# Brief
The lines wanted run from the first one below through the one with "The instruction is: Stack". Return them exactly.

# Collected data
..............................

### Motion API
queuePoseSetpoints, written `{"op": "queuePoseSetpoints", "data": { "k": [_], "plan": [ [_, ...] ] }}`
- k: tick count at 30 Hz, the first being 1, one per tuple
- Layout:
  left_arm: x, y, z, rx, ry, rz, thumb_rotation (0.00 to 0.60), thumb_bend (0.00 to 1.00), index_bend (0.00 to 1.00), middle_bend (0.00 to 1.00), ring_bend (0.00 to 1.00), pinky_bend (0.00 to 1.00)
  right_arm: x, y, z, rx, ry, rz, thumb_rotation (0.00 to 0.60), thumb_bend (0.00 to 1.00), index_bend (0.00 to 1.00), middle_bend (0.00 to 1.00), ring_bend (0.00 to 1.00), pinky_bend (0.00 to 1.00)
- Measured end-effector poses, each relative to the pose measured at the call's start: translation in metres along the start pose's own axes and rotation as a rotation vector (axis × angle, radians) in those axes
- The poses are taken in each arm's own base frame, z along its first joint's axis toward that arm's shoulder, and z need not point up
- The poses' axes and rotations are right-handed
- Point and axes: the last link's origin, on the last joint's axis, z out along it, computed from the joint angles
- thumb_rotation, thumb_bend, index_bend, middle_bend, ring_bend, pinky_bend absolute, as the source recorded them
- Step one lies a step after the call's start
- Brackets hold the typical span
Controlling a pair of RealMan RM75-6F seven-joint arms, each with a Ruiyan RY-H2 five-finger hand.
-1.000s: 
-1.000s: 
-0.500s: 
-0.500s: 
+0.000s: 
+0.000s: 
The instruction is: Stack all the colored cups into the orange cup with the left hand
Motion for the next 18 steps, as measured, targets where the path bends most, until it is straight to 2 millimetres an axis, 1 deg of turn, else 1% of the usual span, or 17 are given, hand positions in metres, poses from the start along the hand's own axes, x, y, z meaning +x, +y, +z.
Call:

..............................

# Exercise output
### Motion API
queuePoseSetpoints, written `{"op": "queuePoseSetpoints", "data": { "k": [_], "plan": [ [_, ...] ] }}`
- k: tick count at 30 Hz, the first being 1, one per tuple
- Layout:
  left_arm: x, y, z, rx, ry, rz, thumb_rotation (0.00 to 0.60), thumb_bend (0.00 to 1.00), index_bend (0.00 to 1.00), middle_bend (0.00 to 1.00), ring_bend (0.00 to 1.00), pinky_bend (0.00 to 1.00)
  right_arm: x, y, z, rx, ry, rz, thumb_rotation (0.00 to 0.60), thumb_bend (0.00 to 1.00), index_bend (0.00 to 1.00), middle_bend (0.00 to 1.00), ring_bend (0.00 to 1.00), pinky_bend (0.00 to 1.00)
- Measured end-effector poses, each relative to the pose measured at the call's start: translation in metres along the start pose's own axes and rotation as a rotation vector (axis × angle, radians) in those axes
- The poses are taken in each arm's own base frame, z along its first joint's axis toward that arm's shoulder, and z need not point up
- The poses' axes and rotations are right-handed
- Point and axes: the last link's origin, on the last joint's axis, z out along it, computed from the joint angles
- thumb_rotation, thumb_bend, index_bend, middle_bend, ring_bend, pinky_bend absolute, as the source recorded them
- Step one lies a step after the call's start
- Brackets hold the typical span
Controlling a pair of RealMan RM75-6F seven-joint arms, each with a Ruiyan RY-H2 five-finger hand.
-1.000s: 
-1.000s: 
-0.500s: 
-0.500s: 
+0.000s: 
+0.000s: 
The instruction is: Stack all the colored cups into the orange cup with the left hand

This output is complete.